--- START ---
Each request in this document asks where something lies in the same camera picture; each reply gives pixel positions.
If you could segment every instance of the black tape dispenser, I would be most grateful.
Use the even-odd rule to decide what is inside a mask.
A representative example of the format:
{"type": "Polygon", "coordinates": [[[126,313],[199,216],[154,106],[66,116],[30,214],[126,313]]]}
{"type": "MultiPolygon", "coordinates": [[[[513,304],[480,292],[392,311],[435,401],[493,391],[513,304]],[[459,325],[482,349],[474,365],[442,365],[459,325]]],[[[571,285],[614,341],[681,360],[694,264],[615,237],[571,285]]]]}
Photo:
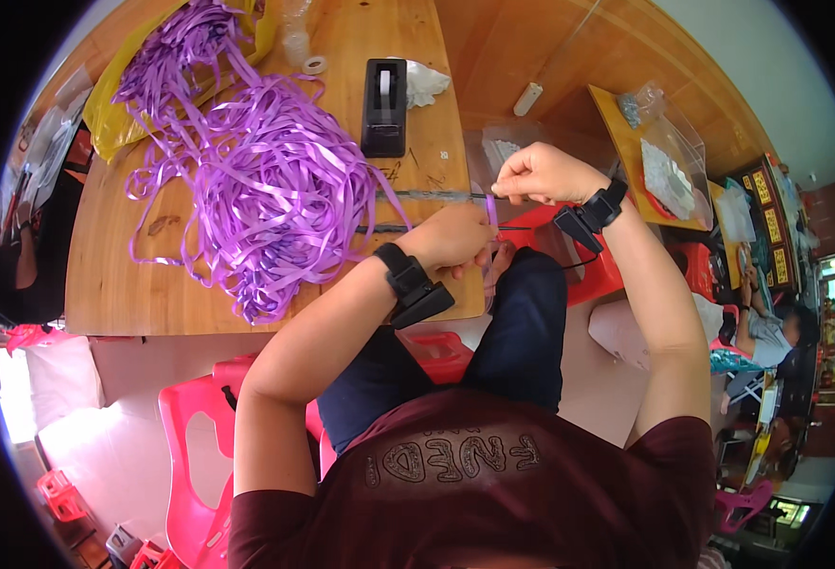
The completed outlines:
--- END ---
◆ **TASK**: Lines that contain "coordinates" are to be copied from the records above.

◆ **YOUR SOLUTION**:
{"type": "Polygon", "coordinates": [[[126,313],[199,216],[154,106],[66,116],[30,214],[126,313]]]}
{"type": "MultiPolygon", "coordinates": [[[[513,304],[480,292],[392,311],[435,401],[493,391],[513,304]],[[459,325],[482,349],[474,365],[442,365],[459,325]]],[[[571,285],[614,341],[681,360],[694,264],[615,237],[571,285]]]]}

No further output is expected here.